En tant que membre du Café Zimmermann, quels sont vos projets, proches et futurs?
Nous avons en 2006, le projet d’un dvd qui sera réalisé par Guy Perra autour de l’Offrande musicale de Jean-Sébastien Bach. Le film sera tourné en juillet prochain avec comme clés d’approche, le travail des musiciens sur l’une des partitions les plus importantes de la musique baroque, et aussi une histoire en images qui donnera le fil conducteur du film. Nous nous retrouvons tous en avril pour les premières séances de travail.

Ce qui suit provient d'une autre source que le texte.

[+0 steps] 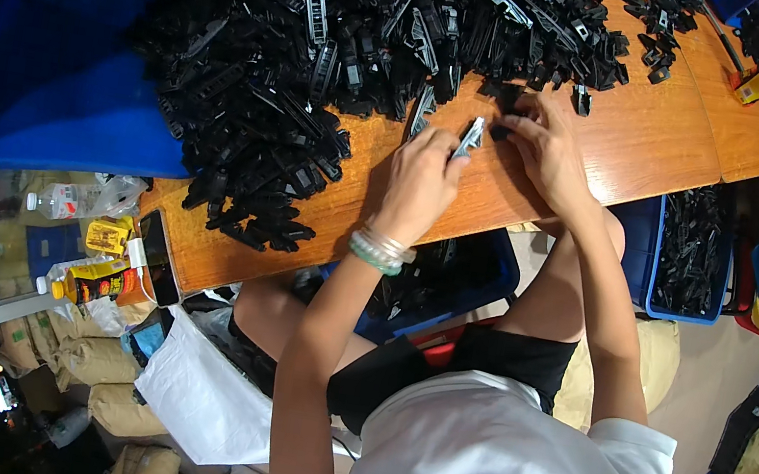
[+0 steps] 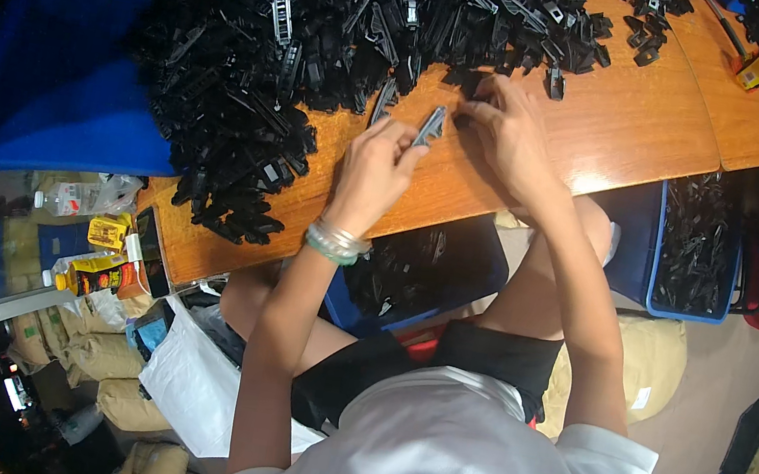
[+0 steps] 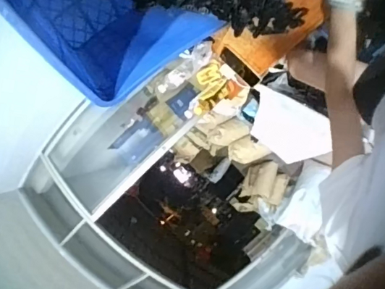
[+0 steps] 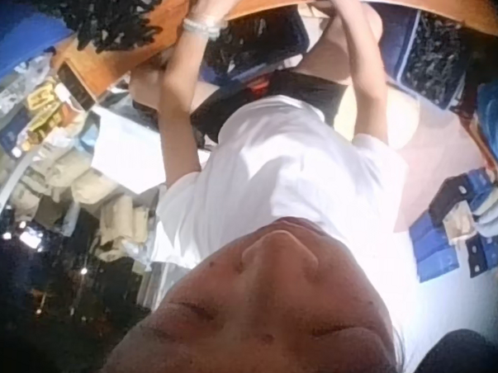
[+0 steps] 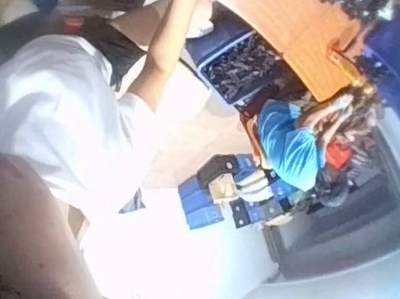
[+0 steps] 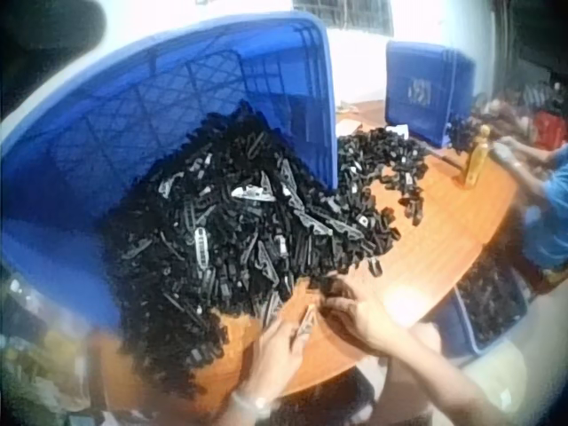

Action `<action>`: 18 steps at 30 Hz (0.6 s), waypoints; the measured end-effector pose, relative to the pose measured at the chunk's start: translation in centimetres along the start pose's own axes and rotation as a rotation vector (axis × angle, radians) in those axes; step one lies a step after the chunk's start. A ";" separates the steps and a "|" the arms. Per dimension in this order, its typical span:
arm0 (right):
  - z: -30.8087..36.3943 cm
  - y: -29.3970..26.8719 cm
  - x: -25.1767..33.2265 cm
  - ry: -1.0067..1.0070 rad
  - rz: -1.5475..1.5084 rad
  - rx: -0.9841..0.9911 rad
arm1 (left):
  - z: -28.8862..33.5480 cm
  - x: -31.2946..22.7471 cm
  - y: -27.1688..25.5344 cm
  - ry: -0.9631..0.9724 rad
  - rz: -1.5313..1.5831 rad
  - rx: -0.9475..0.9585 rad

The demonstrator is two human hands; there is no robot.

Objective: The person assembles small plastic components by hand at a table.

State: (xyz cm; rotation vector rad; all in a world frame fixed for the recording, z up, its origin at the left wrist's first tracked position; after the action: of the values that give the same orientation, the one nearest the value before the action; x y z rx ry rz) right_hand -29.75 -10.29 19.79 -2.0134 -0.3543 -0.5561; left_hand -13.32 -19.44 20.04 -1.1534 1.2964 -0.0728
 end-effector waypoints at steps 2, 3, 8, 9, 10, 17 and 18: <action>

Avec tous les instrumentistes de Café Zimmermann, nous jouons les concerts et suites de Johan Sebastian Bach et un programme de concerts et symphonies pour cordes de son fils, Karl Philip Emmanuel. Dans le futur, nous envisageons d’aborder les symphonies Hambourgeoises.
En collaboration avec Les Eléments et Joel Suhubiette, nous reprenons en tournée, la Messe en si mineur de Jean-Sébastien Bach, en avril.
Concerts:
Paris.Le 26 avril, à 20h30.
Bach, Messe en si. Les Eléments, Café Zimmermmann, direction : J. Suhubiette.

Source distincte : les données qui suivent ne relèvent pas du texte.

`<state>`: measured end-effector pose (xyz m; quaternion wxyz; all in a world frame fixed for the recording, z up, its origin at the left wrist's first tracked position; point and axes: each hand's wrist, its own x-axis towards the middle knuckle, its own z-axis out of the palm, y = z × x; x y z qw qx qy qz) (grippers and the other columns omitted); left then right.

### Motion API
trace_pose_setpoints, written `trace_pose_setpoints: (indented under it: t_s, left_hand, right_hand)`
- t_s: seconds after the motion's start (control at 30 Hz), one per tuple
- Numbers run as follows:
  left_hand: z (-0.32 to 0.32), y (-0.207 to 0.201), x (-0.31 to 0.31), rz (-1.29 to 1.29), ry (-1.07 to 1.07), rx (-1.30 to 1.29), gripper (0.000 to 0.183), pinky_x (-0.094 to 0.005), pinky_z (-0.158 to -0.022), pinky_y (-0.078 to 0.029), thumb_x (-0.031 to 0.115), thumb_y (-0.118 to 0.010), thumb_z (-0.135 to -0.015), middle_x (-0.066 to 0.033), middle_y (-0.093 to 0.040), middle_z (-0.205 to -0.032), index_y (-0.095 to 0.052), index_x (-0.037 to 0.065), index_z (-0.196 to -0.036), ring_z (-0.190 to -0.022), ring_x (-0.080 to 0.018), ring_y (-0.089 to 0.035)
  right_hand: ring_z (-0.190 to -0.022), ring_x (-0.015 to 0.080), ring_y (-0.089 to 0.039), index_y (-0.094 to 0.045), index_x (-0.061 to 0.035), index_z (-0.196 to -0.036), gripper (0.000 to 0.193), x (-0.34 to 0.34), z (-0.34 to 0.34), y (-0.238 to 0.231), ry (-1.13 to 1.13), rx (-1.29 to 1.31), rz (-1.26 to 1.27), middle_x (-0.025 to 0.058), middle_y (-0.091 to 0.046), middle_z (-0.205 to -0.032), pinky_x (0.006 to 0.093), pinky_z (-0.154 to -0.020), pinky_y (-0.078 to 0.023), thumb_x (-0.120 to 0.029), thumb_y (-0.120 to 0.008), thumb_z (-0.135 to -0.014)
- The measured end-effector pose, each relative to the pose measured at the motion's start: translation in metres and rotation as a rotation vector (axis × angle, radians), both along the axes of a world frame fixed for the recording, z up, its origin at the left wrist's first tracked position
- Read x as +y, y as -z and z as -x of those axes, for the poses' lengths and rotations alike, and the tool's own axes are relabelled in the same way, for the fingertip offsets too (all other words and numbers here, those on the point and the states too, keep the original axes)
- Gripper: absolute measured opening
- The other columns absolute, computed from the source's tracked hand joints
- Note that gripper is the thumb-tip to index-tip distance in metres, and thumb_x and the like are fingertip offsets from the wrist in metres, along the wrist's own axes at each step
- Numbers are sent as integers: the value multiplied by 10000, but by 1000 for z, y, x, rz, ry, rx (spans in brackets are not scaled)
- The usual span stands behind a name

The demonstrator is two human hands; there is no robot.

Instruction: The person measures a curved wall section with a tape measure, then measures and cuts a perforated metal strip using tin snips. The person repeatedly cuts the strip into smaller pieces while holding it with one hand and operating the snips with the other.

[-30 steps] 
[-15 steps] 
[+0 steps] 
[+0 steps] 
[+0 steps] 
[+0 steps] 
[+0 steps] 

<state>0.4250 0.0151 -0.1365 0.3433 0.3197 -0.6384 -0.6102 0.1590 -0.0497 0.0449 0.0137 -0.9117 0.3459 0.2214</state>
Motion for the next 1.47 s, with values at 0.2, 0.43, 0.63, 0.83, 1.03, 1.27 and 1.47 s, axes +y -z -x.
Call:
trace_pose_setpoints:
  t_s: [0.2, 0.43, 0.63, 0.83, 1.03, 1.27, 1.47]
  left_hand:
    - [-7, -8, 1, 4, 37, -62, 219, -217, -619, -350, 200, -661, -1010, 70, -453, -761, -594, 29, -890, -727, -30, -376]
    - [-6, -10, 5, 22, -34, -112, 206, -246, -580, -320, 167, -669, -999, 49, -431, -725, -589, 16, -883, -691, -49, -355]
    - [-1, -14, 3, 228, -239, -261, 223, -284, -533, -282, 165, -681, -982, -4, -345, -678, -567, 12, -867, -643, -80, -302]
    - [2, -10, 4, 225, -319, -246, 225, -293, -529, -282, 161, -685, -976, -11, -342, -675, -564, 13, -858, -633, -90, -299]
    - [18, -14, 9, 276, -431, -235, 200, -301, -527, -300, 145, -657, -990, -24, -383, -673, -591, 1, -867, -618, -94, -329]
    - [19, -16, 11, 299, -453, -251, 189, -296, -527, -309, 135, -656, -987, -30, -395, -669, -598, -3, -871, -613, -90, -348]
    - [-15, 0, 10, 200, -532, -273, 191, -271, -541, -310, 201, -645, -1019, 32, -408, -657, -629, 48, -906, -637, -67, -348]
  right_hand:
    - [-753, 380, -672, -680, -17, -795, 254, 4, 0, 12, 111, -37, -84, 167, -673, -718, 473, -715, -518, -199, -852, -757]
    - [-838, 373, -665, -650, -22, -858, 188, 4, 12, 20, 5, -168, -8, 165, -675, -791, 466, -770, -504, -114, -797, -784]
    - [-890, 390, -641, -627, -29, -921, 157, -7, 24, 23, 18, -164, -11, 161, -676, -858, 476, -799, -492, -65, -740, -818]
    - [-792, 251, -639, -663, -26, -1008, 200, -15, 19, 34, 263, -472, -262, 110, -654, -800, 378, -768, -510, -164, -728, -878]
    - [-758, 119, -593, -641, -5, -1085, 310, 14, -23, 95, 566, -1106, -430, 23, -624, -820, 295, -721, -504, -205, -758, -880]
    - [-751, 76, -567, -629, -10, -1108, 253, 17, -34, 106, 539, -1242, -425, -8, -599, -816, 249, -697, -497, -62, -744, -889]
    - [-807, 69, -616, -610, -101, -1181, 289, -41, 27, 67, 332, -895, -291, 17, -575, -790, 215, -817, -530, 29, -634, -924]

Paris, église Saint-Roch. Renseignements : 01.48.24.16.97
Londres.Le 25 mai à 19h30
Lufthansa festival Festival Music (4 – 27 mai 2006)
Brodsky quartet, Diana Baroni Trio
Tonadas, cantares, valses de l’époque post-coloniale
St-John’s, Smith Square, Londres.
www.lufthansafestival.org.uk
Disques:
“Son de los diablos”. Tonadas afro-hispaniques du Pérou. Sapukai, direction : Diana Baroni. Enregsitré à Paris, en mai 2002. 1 cd Alpha, collection “les chants de la terre”, Réf.: Alpha 507.

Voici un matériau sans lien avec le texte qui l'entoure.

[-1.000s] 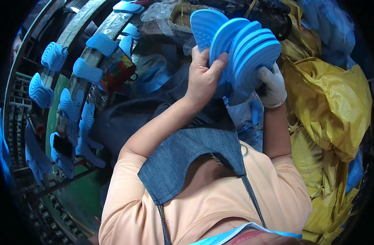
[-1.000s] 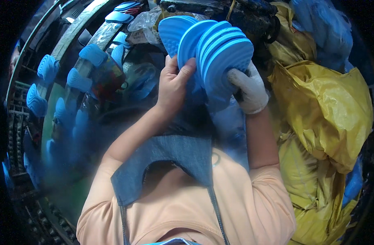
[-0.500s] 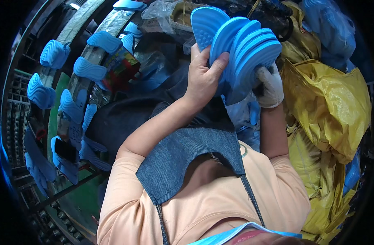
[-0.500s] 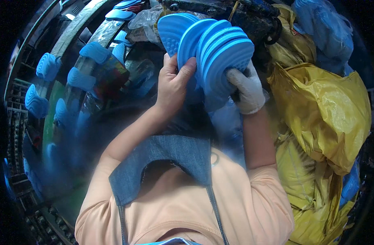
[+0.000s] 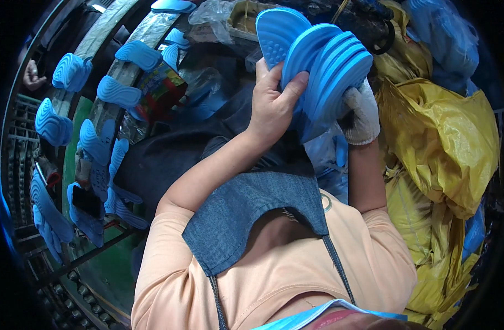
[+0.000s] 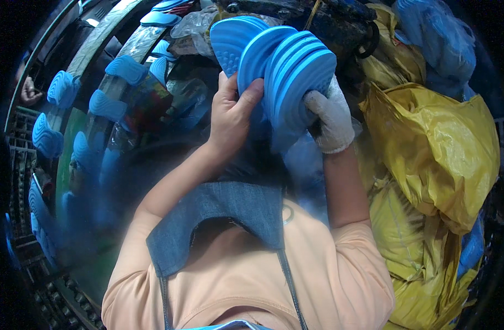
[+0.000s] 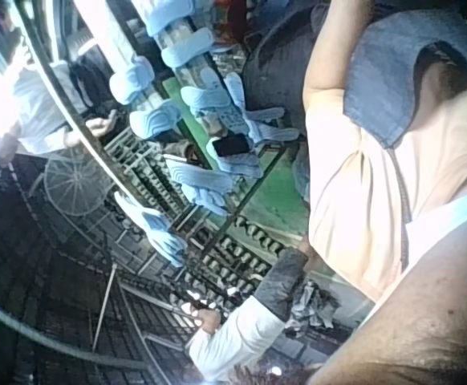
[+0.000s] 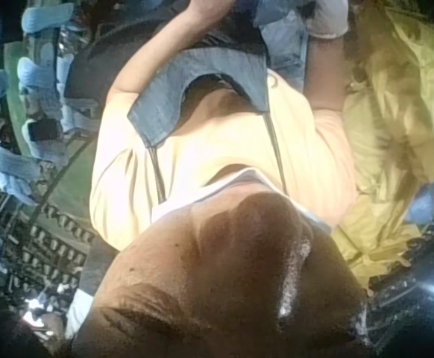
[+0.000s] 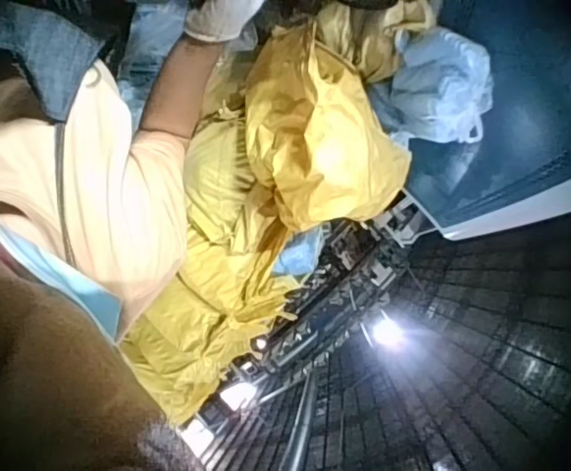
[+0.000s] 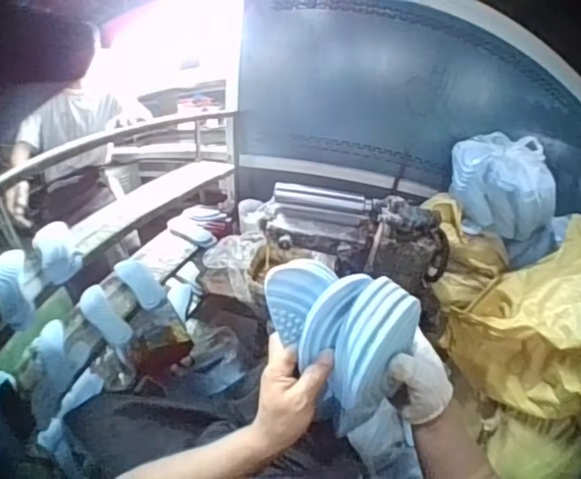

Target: The person picks up light blue slipper soles from a nearby pile and stacks them on a wooden shelf. They handle the soles one at a time, placing them in a neat row on the shelf.

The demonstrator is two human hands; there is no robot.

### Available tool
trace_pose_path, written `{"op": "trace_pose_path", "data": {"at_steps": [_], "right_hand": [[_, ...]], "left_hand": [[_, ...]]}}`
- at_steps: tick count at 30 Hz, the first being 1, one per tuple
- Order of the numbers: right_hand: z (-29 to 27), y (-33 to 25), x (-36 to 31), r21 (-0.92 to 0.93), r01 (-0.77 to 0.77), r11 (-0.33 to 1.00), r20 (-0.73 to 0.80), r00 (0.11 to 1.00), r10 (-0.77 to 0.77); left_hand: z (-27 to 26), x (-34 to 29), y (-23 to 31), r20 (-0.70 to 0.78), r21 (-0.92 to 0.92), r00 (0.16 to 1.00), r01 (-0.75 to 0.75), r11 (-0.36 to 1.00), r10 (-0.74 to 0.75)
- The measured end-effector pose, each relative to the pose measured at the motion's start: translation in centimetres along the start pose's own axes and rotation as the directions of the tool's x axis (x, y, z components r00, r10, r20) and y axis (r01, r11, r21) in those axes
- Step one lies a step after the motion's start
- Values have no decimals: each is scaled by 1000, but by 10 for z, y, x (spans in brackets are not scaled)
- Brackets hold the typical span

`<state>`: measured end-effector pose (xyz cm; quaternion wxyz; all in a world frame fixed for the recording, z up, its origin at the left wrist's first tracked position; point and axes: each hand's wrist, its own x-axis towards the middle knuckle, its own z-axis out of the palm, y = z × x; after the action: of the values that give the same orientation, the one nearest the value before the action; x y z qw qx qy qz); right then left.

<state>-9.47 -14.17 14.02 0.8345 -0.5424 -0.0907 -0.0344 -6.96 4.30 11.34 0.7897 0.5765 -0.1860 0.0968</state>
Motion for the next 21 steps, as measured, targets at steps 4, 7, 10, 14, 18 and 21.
{"op": "trace_pose_path", "data": {"at_steps": [4, 7, 10, 14, 18, 21], "right_hand": [[-3, -1, -5, 85, -11, 996, 21, 1000, 9], [-11, -1, -8, 28, -37, 999, 69, 997, 35], [-7, -4, -8, -30, -43, 999, 73, 996, 45], [9, -9, -8, -114, -45, 992, -44, 998, 40], [24, -14, -6, -296, 48, 954, -92, 993, -78], [26, -12, -10, -507, 142, 850, -44, 981, -190]], "left_hand": [[1, 0, 0, 5, -26, 1000, 0, 1000, 1], [2, 0, -1, 21, 5, 999, -34, 999, 34], [2, -1, -2, 74, 34, 992, -105, 994, 102], [3, -2, -4, 157, -18, 976, -148, 989, 149], [2, -5, -11, 236, 58, 952, -215, 975, 196], [1, -5, -16, 271, 14, 956, -121, 993, 112]]}}
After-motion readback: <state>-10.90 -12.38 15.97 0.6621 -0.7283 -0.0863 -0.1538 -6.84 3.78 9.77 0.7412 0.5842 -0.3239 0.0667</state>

On sait que le recherche de Diana Baroni cible les intonations justes, au carrefour du respect des indications des manuscrits abordés, et de la pratique encore actuelle dans la rue péruvienne. De fait, qui a assisté au carnaval de Lima, serait frappé de retrouver ici les consonances et la vitalité rythmique pourtant vielles de plus de deux cents ans. La « danza de carnaval » : son de los diablos qui donne le titre de l’album est le parfait révélateur de cette tentative réussie. En plus d’une attention particulière à l’expression, aux accents, les instrumentistes recomposent un instrumentarium superbement ciselé, théâtral, précis. Des partitions écrites par Don Balthazar Martinez, évèque de Trujillo (une cité de la côte nord du Pérou) qui fut fasciné par la richesse des chansons populaires du XVIIIème siècle, Sapukai ressuscite l’esprit de la musique, musique habitée par les percussions et le grain de la harpe et de la voix, celle de Diana Baroni, véritable instrument fluide et imagé. Il faut beaucoup de liberté dans le geste, et d’imagination grâce à la culture et la connaissance des populations dont il est question, pour dépoussiérer ces anciennes chansons populaires, pour leur redonner vie. La musique de ces valses créoles péruviennes baroques nous rappellent que l’art est ici fruit des métissages entre esclaves noirs, colons espagnols et indigènes andins. Nostalgie de Vals peruano (flûte et harpe, jubilatoires respectivement de Diana Baroni et de Lincoln Almada).
Souvent la rage cadencée compense une douleur d’ancienne mémoire, celle des esclaves et des indigènes soumis aux lois de la colonisation.Insouciance tout apparente qui inspire une superbe berceuse (Zana negra), ou des sections au dramatisme quasi théâtral (No, Valentin) Par « tonada », il faut comprendre une chanson jouée et dansée. Le choc des cultures s’exprime totalement dans ce brasier des rythmes et des balancements pointés. Ni vraiment baroque au sens classique du terme ni musique du monde, le présent album ouvre une voie médiane, celle du baroque populaire tout aussi honorable que la musique des salons. Or les grands compositeurs, de Haendel à Bach, de Vivaldi sans omettre Lully, ont souvent puisé dans les chansons de la rue pour écrire leur propre opéra. Nul doute que Diana Baroni, avec une intuition délectable, nous offre la découverte d’un répertoire à retrouver d’urgence. AP
“Nuevos cantares del Perù”, à paraître d’ici mai 2006 chez BlueArt.